[Work item]: Working from the records beneath this line, reproduce each one exactly.

------------------------------

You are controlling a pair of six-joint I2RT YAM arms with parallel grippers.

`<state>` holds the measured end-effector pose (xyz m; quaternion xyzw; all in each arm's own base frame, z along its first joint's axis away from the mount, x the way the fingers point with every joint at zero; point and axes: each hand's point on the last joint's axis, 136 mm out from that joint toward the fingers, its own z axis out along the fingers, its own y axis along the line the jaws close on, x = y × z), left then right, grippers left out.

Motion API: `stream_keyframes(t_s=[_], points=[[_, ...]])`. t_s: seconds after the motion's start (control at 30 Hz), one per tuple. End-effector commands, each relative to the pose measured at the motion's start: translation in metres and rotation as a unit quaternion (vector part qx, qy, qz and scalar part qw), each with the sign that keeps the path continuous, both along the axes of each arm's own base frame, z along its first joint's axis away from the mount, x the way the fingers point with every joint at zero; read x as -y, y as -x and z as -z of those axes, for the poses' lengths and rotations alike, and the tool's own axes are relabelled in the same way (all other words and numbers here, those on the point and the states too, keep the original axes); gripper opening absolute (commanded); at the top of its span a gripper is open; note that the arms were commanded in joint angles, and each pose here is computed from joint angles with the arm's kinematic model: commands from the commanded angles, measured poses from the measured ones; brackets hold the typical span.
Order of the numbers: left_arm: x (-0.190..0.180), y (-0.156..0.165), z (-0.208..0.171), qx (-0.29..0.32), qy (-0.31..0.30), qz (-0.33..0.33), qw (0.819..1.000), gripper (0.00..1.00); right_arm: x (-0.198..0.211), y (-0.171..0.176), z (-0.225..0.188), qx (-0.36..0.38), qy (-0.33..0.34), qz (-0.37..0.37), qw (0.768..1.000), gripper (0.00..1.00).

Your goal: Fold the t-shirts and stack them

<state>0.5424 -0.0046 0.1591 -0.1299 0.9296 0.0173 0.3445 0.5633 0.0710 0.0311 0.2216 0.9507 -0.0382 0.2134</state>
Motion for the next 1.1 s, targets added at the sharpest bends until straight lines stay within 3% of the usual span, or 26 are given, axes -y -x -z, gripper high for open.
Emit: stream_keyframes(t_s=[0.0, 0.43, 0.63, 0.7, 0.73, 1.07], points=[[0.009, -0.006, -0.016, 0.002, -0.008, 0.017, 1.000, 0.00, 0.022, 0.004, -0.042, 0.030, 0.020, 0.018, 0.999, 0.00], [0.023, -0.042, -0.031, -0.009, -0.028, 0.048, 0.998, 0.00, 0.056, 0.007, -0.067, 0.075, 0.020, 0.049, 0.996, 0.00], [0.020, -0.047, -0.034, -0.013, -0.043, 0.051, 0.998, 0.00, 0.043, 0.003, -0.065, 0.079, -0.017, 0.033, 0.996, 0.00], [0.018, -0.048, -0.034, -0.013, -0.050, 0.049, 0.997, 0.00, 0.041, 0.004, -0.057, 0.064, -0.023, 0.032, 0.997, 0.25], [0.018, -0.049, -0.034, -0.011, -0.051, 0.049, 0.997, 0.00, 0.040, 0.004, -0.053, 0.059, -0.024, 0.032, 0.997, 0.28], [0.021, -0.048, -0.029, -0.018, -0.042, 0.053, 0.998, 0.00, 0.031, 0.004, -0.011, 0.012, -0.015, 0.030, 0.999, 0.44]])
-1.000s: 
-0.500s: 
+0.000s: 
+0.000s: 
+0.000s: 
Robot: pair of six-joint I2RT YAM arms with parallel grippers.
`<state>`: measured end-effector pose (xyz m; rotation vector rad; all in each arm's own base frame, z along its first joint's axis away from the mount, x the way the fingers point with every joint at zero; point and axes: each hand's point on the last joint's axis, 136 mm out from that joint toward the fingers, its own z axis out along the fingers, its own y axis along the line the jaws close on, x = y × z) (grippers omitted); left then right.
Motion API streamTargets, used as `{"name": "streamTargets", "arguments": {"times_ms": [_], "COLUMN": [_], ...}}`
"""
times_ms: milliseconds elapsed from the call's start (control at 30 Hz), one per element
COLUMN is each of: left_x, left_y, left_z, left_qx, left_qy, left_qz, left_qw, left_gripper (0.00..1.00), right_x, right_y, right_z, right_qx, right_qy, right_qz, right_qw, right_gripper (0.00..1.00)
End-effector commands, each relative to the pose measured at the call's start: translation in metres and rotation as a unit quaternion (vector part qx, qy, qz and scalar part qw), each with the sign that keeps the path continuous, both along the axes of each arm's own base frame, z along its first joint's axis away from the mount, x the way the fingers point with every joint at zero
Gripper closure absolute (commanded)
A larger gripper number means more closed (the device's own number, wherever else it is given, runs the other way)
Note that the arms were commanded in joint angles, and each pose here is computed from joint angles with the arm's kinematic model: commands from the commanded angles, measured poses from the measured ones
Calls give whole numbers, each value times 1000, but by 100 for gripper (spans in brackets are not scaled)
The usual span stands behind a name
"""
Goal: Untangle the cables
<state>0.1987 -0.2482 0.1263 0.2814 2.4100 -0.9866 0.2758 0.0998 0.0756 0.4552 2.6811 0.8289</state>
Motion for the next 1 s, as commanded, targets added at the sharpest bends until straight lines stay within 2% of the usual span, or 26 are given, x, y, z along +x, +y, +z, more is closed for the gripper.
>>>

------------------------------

[Written answer]:
You are controlling a pair of six-joint I2RT YAM arms with parallel grippers.

`<state>` holds the measured end-effector pose (xyz m; quaternion xyzw; all in each arm's own base frame, z along its first joint's axis away from the mount, x the way the fingers point with every joint at zero; point and axes: each hand's point on the last joint's axis, 136 mm out from that joint toward the fingers, its own z axis out along the fingers, its own y axis along the line the jaws close on, x = y × z), left then right, grippers left out.

Motion API: `stream_keyframes(t_s=[_], points=[[_, ...]])`. t_s: seconds after the motion's start (control at 30 Hz), one per tuple. End-effector commands, each relative to the pose measured at the motion's start: translation in metres and rotation as a unit quaternion (vector part qx, qy, qz and scalar part qw), each with the sign that keeps the path continuous, both along the axes of each arm's own base frame, z along its first joint's axis away from the mount, x the way the fingers point with every joint at zero; read x as -y, y as -x and z as -z of those axes, for the poses' lengths and rotations alike, and the tool's own axes are relabelled in the same way (all other words and numbers here, those on the point and the states too, keep the original axes); gripper opening absolute (commanded); at the top of its span a gripper is open; note that the arms were commanded in joint angles, and each pose here is computed from joint angles with the arm's kinematic model: commands from the commanded angles, measured poses from the measured ones; brackets hold the typical span.
Order of the numbers: left_arm: x (-0.190..0.180), y (-0.156..0.165), z (-0.208..0.171), qx (-0.29..0.32), qy (-0.31..0.30), qz (-0.33..0.33), qw (0.819..1.000), gripper (0.00..1.00); right_arm: x (-0.198..0.211), y (-0.171..0.176), z (-0.225..0.188), qx (-0.36..0.38), qy (-0.33..0.34), qz (-0.37..0.37), qw (0.768..1.000), gripper (0.00..1.00).

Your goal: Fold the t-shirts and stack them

<state>0.5424 -0.0046 0.1591 -0.1299 0.9296 0.0173 0.3445 0.5633 0.0710 0.0311 0.2216 0.9507 -0.0382 0.2134</state>
Motion for the next 1.1 s, targets added at the sharpest bends until straight lines stay within 3% of the usual span, or 26 are given, axes -y -x -z, gripper high for open.
Emit: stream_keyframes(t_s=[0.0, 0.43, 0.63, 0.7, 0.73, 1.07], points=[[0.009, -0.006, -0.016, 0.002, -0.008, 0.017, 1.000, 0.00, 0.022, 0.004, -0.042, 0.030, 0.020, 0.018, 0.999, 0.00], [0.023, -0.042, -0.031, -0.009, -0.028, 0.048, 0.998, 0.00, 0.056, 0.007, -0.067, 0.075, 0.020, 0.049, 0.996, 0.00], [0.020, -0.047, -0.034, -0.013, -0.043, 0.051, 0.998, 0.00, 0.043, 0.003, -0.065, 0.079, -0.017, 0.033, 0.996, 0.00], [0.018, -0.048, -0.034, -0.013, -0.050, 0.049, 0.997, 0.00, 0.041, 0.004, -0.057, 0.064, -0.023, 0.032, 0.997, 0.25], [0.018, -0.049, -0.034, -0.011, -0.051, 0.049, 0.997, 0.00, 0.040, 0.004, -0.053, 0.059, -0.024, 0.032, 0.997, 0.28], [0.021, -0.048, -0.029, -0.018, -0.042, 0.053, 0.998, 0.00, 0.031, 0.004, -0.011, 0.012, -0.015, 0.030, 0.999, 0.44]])
-1.000s: 
-0.500s: 
+0.000s: 
+0.000s: 
+0.000s: 
Robot: pair of six-joint I2RT YAM arms with parallel grippers.
`<state>`: measured end-effector pose (xyz m; rotation vector rad; all in each arm's own base frame, z along its first joint's axis away from the mount, x the way the fingers point with every joint at zero; point and axes: each hand's point on the last joint's axis, 136 mm out from that joint toward the fingers, its own z axis out along the fingers, its own y axis along the line the jaws close on, x = y × z) (grippers omitted); left then right.
Motion API streamTargets, used as `{"name": "streamTargets", "arguments": {"times_ms": [_], "COLUMN": [_], ...}}`
"""
times_ms: milliseconds elapsed from the call's start (control at 30 Hz), one per element
COLUMN is each of: left_x, left_y, left_z, left_qx, left_qy, left_qz, left_qw, left_gripper (0.00..1.00), right_x, right_y, right_z, right_qx, right_qy, right_qz, right_qw, right_gripper (0.00..1.00)
End-effector commands, each relative to the pose measured at the call's start: translation in metres and rotation as a unit quaternion (vector part qx, qy, qz and scalar part qw), each with the sign that keeps the path continuous, both along the axes of each arm's own base frame, z along its first joint's axis away from the mount, x the way the fingers point with every joint at zero
Gripper closure absolute (commanded)
A larger gripper number means more closed (the device's own number, wherever else it is given, runs the other way)
Note that the arms were commanded in joint angles, and each pose here is computed from joint angles with the arm's kinematic model: commands from the commanded angles, measured poses from the measured ones
Calls give whole numbers, each value times 1000, but by 100 for gripper (spans in brackets are not scaled)
The usual span stands behind a name
"""
Goal: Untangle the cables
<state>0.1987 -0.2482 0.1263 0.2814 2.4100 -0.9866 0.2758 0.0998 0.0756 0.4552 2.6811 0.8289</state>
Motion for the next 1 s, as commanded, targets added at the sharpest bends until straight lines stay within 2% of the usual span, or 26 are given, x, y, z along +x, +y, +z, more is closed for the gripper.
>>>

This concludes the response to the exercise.